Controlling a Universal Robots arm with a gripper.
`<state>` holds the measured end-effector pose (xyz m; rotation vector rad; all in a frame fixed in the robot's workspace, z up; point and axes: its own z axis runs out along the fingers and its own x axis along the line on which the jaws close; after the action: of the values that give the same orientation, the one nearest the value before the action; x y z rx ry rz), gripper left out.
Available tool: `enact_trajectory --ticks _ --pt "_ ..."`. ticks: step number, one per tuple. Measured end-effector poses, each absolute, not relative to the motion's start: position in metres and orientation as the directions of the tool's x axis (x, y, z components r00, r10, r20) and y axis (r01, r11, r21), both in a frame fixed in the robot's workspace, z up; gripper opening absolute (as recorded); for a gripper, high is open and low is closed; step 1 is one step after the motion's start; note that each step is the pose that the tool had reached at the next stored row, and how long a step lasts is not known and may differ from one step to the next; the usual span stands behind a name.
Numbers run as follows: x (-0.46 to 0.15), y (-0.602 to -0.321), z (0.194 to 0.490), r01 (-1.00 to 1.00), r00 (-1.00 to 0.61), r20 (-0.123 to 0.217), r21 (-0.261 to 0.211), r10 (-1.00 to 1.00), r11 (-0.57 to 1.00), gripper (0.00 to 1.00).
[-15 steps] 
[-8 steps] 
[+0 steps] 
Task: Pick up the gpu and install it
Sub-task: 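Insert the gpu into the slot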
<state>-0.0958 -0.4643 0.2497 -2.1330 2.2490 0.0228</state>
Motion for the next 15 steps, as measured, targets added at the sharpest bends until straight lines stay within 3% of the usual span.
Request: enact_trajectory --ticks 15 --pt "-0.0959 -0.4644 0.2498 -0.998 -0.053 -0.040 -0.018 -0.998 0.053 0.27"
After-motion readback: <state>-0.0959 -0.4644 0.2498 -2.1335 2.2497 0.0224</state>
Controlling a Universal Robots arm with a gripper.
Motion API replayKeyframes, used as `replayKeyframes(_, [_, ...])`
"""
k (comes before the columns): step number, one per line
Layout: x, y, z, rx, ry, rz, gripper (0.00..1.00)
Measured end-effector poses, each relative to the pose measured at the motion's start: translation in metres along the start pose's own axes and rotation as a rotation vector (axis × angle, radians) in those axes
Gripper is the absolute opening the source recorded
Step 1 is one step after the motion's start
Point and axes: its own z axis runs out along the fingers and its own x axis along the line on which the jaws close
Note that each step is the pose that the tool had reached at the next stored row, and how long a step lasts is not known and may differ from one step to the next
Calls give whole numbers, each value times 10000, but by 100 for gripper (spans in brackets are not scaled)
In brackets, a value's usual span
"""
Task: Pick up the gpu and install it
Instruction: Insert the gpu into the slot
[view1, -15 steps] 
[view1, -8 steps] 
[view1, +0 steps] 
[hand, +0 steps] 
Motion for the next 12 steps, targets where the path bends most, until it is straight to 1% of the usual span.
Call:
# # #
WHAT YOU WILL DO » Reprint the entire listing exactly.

TASK RESULT »
Controlling a Universal Robots arm with a gripper.
`<state>` holds the measured end-effector pose (xyz m; rotation vector rad; all in a frame fixed in the robot's workspace, z up; point and axes: its own z axis runs out along the fingers and its own x axis along the line on which the jaws close; after the action: of the values that give the same orientation, the one nearest the value before the action; x y z rx ry rz), gripper left out.
Available tool: `enact_trajectory --ticks _ --pt "_ ..."`. ticks: step number, one per tuple. Measured end-effector poses, each absolute, not relative to the motion's start: position in metres and orientation as the directions of the tool's x axis (x, y, z components r00, r10, r20) and y axis (r01, r11, r21), both in a frame fixed in the robot's workspace, z up; gripper opening absolute (as recorded); for a gripper, high is open and low is closed; step 1 is one step after the motion's start; note that each step is the pose that the tool had reached at the next stored row, and how long a step lasts is not known and may differ from one step to the next; the usual span stands behind a name.
Numbers run as follows: x (-0.46 to 0.15), y (-0.602 to -0.321), z (0.194 to 0.490), r01 (-1.00 to 1.00), r00 (-1.00 to 0.61), r20 (-0.123 to 0.217), r21 (-0.261 to 0.211), r10 (-1.00 to 1.00), r11 (-0.57 to 1.00), gripper (0.00 to 1.00).
[-15 steps] 
[-8 steps] 
[+0 steps] 
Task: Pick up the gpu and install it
Sub-task: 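Insert the gpu into the slot
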<state>-0.0958 -0.4643 0.2497 -2.1330 2.2490 0.0228</state>
Motion for the next 15 steps, as measured, targets added at the sharpest bends until straight lines stay within 3% of the usual span.
Request: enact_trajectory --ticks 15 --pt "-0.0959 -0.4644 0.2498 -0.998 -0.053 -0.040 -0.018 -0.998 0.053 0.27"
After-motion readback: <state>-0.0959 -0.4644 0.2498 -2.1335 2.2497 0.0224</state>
Controlling a Universal Robots arm with a gripper.
Motion API replayKeyframes, used as `replayKeyframes(_, [_, ...])`
"""
k (comes before the columns): step number, one per line
Layout: x, y, z, rx, ry, rz, gripper (0.00..1.00)
Measured end-effector poses, each relative to the pose measured at the motion's start: translation in metres along the start pose's own axes and rotation as a rotation vector (axis × angle, radians) in those axes
Gripper is the absolute opening the source recorded
Step 1 is one step after the motion's start
Point and axes: its own z axis runs out along the fingers and its own x axis along the line on which the jaws close
Note that each step is the pose that the tool had reached at the next stored row, and how long a step lasts is not known and may differ from one step to the next
Calls give whole numbers, each value times 10000, but by 100 for gripper (spans in brackets are not scaled)
In brackets, a value's usual span
"""
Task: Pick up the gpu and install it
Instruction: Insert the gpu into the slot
[view1, -15 steps] 
[view1, -8 steps] 
[view1, +0 steps] 
[hand, +0 steps] 
Motion for the next 12 steps, targets where the path bends most, until it is straight to 1% of the usual span.
Call:

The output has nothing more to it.